Soda Core CLI, Soda Library CLI, and Soda Cloud do not support data contracts.

  1. Confirm that you are using Python 3.8 or greater and Pip 21.0 or greater.
  2. Best practice dictates that you install data contracts in a virtual environment. In your command-line interface tool, create a virtual environment.
  3. Use the following command to install soda-core-contracts
    pip install soda-core-contracts
    
  4. Execute the following command, replacing the package name with the install package that matches the type of data source you use to store data.
    If you install Soda Library, you must also create a Soda Cloud account in order to execute scans.
    # For Soda Library, enterprise software
    pip install -i https://pypi.cloud.soda.io soda-postgres
    # For Soda Core, OSS
    pip install soda-core-postgres
    
Data source Soda Library
install package
Soda Core
install package
Amazon Athena soda-athena soda-core-athena
Amazon Redshift soda-redshift soda-core-redshift
Apache Spark DataFrames soda-spark-df soda-core-spark-df
Azure Synapse soda-sqlserver soda-core-sqlserver
ClickHouse soda-mysql soda-core-mysql
Dask and Pandas soda-pandas-dask soda-core-pandas-dask
Databricks soda-spark[databricks]  
Denodo soda-denodo soda-core-denodo
Dremio soda-dremio soda-core-dremio
DuckDB soda-duckdb soda-core-duckdb
GCP Big Query soda-bigquery soda-core-bigquery
Google CloudSQL soda-postgres soda-core-postgres
IBM DB2 soda-db2 soda-core-db2
Local file Use Dask. Use Dask.
MotherDuck soda-duckdb soda-core-duckdb
MS SQL Server soda-sqlserver soda-core-sqlserver
MySQL soda-mysql soda-core-mysql
OracleDB soda-oracle soda-core-oracle
PostgreSQL soda-postgres soda-core-postgres
Presto soda-presto soda-core-presto
Snowflake soda-snowflake soda-core-snowflake
Trino soda-trino soda-core-trino
Vertica soda-vertica soda-core-vertica

Define a data contract

Using a code editor, create a new YAML file name contracts.yml. In the contracts.yml file, define the data quality standards you want to enforce for your data quality product.

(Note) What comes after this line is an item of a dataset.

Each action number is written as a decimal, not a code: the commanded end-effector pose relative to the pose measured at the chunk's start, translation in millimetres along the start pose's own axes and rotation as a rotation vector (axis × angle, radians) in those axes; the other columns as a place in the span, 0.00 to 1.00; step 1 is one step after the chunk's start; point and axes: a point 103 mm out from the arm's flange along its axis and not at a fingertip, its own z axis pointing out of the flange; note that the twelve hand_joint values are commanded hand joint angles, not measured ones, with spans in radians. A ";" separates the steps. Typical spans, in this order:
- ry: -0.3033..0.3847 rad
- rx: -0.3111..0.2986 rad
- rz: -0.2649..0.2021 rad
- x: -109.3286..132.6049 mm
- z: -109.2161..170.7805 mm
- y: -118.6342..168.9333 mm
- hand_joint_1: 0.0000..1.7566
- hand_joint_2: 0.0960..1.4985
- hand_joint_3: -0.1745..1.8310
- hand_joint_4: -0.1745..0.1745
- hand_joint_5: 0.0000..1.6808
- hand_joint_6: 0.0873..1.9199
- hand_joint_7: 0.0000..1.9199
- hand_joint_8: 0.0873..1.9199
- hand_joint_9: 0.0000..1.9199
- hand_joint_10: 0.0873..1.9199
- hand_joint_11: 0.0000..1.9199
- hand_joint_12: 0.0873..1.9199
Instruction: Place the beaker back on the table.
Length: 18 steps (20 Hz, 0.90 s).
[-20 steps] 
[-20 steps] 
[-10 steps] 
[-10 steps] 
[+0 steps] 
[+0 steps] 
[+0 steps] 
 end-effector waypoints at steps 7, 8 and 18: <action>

A data contract consists of two required top-level configuration keys for dataset and columns, one required column key for name, and any number of optional column keys to define the quality standards for your data that you wish to enforce.

Optionally, you can use a checks configuration key to add SodaCL checks to the same file so that Soda executes both your defined checks, and the data contract standards as checks, during a scan of your data.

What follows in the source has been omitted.